My boyfriend whips out a joint and we get stoned. He offers it to all our friends, then I pass it to the couple next to me who are in their 50’s. The woman, who has Farrah Fawcett hair, red high-waisted jeans and a halter top, shakes her head “no” at first then shrugs and takes the joint.

“You know what?” she yells in my ear. “I saw Kiss here at The Forum when I was in the third grade. I got a contact high from all the pot, so I thought what the hell.” She sucks back on the weed and sings along to every word. I’m stoned, so I can’t really do anything but smile.

“These jeans are 30 years old!” She reveals to me. “30 years old!”

She looks good. She looks like 1976. She’s having fun like it’s 1976.

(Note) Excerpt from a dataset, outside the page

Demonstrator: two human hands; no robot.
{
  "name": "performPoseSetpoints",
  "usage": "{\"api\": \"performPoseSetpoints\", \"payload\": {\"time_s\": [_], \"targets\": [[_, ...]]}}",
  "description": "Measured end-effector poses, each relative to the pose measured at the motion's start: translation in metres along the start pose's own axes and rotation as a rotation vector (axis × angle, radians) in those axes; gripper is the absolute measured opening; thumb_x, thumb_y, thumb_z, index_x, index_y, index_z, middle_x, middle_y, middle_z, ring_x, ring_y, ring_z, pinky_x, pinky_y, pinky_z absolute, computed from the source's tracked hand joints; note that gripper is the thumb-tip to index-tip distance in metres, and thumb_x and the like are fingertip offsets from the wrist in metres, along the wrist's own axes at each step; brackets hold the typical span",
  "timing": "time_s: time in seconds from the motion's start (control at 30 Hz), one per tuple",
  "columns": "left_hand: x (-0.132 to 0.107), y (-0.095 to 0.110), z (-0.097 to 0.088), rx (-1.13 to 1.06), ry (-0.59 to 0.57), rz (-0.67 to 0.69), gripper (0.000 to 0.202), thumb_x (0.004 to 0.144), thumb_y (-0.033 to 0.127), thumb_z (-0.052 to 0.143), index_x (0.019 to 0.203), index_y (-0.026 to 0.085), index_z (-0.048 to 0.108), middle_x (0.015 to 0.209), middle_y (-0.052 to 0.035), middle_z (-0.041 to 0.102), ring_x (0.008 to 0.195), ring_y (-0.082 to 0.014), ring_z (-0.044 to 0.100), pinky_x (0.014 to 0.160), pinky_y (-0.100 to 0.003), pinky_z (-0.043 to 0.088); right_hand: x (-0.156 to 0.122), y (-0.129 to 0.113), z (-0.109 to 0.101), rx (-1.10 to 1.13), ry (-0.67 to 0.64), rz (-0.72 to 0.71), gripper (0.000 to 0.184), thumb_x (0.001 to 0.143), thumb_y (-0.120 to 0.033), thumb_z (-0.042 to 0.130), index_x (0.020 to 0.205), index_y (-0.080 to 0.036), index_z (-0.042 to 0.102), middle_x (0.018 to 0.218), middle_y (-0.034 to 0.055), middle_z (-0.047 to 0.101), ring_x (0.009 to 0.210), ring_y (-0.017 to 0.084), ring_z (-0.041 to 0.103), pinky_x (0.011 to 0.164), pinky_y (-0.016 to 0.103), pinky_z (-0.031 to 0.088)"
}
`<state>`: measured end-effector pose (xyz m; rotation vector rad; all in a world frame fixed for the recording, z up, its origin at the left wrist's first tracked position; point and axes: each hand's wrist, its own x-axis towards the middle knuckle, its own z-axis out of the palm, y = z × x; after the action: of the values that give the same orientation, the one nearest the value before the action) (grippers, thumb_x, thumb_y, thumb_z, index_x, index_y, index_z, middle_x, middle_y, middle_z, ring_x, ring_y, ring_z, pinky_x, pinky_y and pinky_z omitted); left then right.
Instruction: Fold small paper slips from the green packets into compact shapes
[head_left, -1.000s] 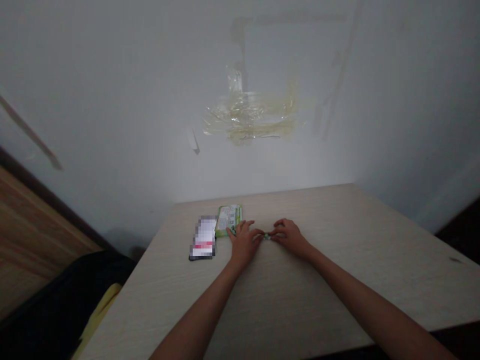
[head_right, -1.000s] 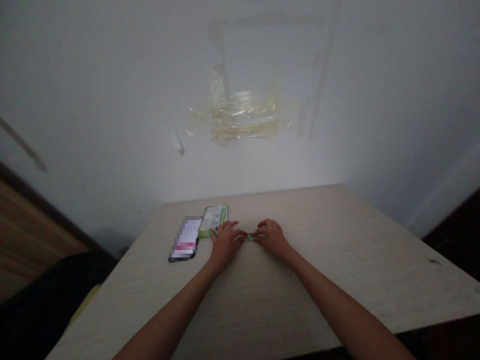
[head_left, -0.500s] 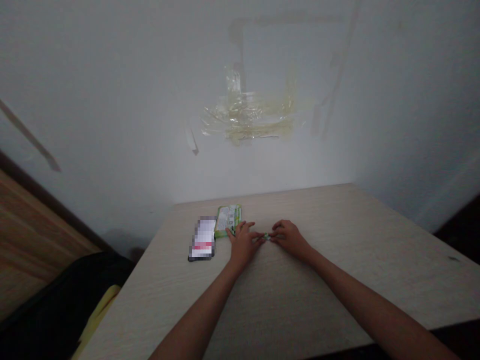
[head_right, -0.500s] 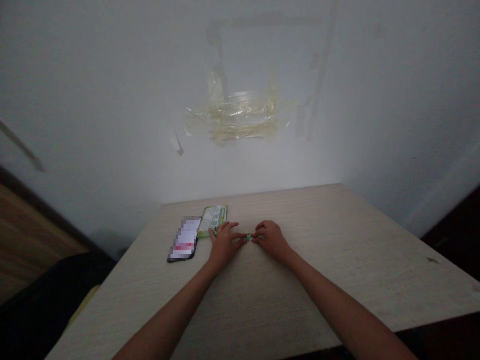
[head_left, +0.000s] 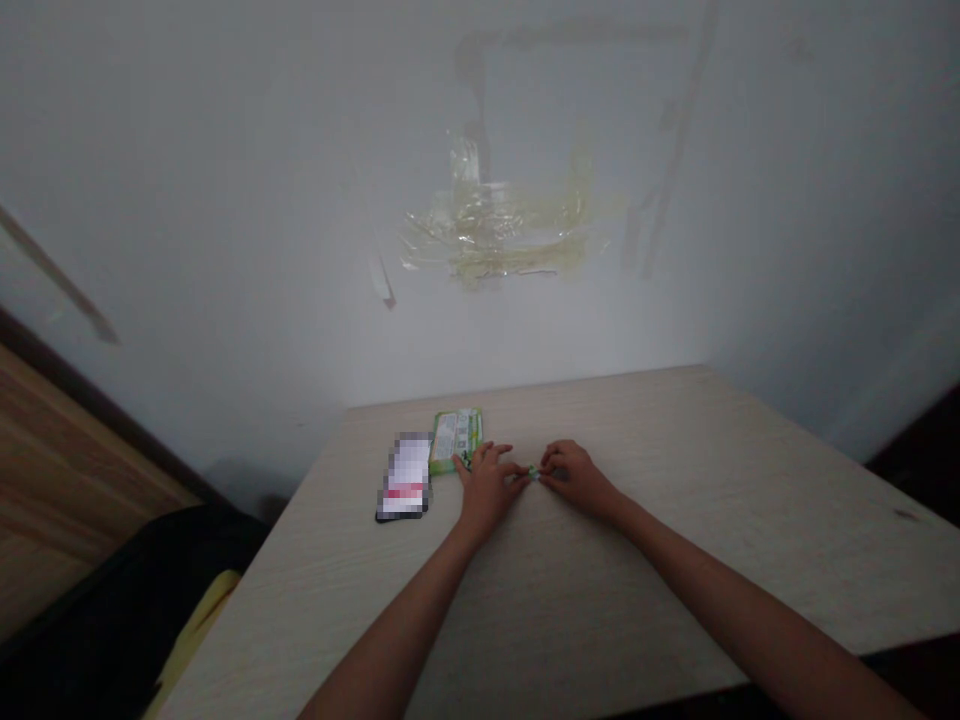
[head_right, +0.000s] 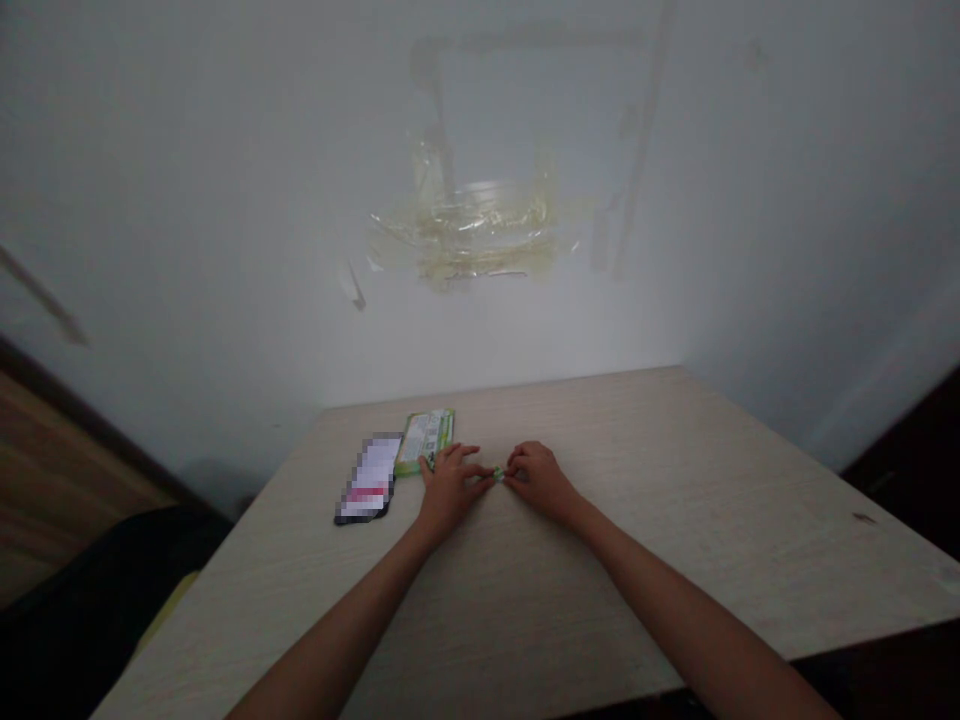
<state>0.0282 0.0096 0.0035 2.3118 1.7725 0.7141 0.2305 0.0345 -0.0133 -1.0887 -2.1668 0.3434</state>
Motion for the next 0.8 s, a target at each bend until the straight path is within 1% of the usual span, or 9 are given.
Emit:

Because this is the thing: a rock show is supposed to make you excited. It’s supposed to leave you feeling totally fulfilled, entertained and blown away. Sometimes I think about the eras of rock and how the popular drugs in that time affected the way the music sounded: the 70’s is all tripped out, theatrical and goofy in the best way possible. Over the top riffs and outlandish clothing. The 80’s was good coke, teased up and fucked up and showing off the most skin while pushing the gender boundaries. The 90’s? Doped out. Apathetic.

At the end of the show Stanley announced that instead of walking off and having the crowd scream and holler for an encore, they were just going to give us three more songs, because he knew we would want it anyways. He was right. When you have stuck it out for as long as Kiss has (and successfully, with minor bumps), you can say this and get nothing but applause.

I rode home stoned and happy. Kiss put me through a total 180. I was converted.